> [Exercise requirements]: In the records below, find the line with "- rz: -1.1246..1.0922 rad", then retype it and every following line exactly, stopping after the line with "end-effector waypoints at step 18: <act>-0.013". Leave the pictures out.

··· Records supplied ···

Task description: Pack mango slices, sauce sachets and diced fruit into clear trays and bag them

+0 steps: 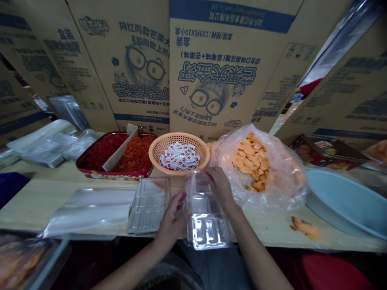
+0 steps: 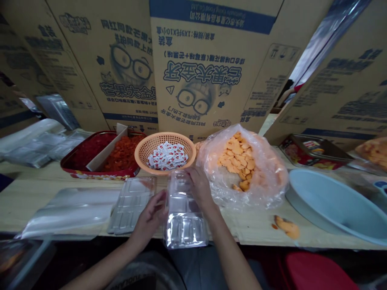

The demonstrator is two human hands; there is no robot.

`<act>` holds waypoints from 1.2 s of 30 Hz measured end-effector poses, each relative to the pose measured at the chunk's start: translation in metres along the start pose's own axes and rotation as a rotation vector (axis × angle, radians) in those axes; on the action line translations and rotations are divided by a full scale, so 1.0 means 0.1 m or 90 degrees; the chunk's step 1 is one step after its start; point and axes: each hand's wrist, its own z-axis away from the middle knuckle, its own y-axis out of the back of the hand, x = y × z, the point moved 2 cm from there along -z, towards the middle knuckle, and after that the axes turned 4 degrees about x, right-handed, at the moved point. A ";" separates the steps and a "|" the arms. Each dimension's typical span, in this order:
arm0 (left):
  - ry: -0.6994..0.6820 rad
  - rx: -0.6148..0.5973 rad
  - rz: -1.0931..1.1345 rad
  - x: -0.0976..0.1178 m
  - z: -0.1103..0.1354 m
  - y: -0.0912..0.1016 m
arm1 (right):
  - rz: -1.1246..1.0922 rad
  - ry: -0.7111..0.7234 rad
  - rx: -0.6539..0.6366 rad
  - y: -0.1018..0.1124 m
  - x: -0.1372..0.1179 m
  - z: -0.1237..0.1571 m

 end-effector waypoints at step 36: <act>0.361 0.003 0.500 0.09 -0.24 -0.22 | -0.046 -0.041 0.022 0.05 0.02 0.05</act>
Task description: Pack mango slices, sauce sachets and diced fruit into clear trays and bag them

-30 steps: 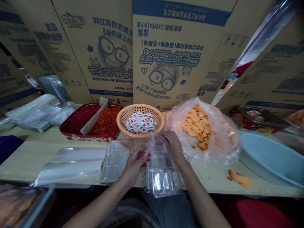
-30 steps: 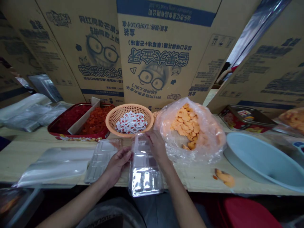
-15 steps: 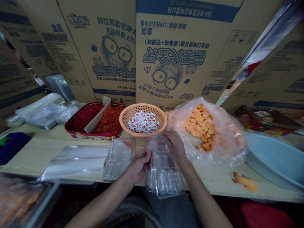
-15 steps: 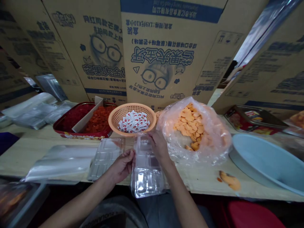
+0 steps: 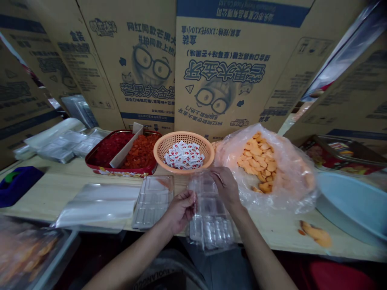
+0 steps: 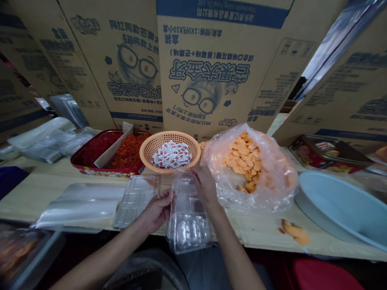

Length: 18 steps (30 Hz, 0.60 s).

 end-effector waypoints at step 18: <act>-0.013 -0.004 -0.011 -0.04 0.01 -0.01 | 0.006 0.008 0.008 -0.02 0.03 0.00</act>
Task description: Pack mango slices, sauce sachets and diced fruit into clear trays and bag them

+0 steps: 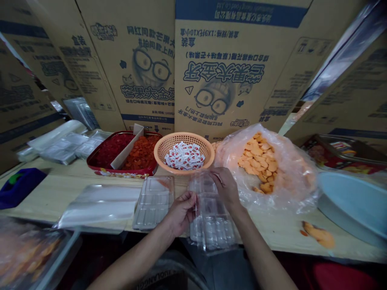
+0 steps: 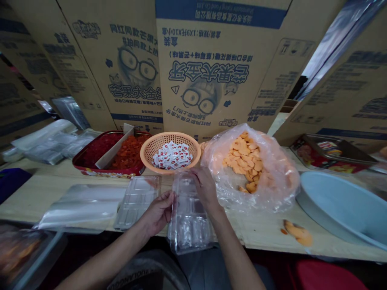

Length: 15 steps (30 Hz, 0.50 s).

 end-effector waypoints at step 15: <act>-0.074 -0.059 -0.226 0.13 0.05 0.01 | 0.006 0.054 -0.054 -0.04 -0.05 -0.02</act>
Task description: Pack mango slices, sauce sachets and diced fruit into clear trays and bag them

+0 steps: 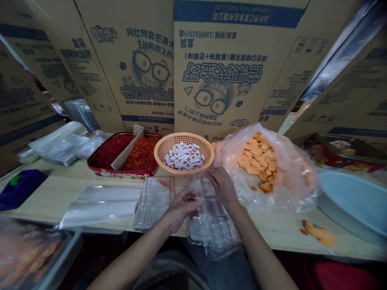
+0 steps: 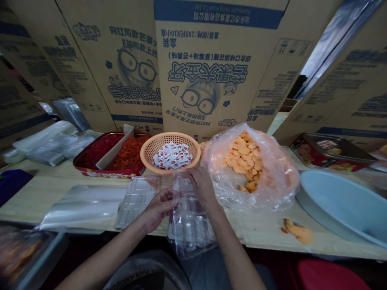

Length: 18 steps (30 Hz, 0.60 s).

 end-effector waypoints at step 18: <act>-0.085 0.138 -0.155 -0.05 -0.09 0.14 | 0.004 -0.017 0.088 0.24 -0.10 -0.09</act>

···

> [Solution]:
  - rz: -1.1246..1.0922 rad
  - ry: -0.7111..0.7234 rad
  - rx: -0.6539..0.6366 rad
  - y: -0.1018..0.1124 m
  - x: -0.1372..0.1179 m
  - z: -0.1237..0.1571 m

 end-effector waypoints at step 36: <act>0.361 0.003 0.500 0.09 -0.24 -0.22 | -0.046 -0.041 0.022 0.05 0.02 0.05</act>
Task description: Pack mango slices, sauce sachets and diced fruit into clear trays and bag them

-30 steps: 
-30 steps: 
-15 steps: 
-15 steps: 
+0 steps: 
+0 steps: 

Length: 18 steps (30 Hz, 0.60 s).

 end-effector waypoints at step 18: <act>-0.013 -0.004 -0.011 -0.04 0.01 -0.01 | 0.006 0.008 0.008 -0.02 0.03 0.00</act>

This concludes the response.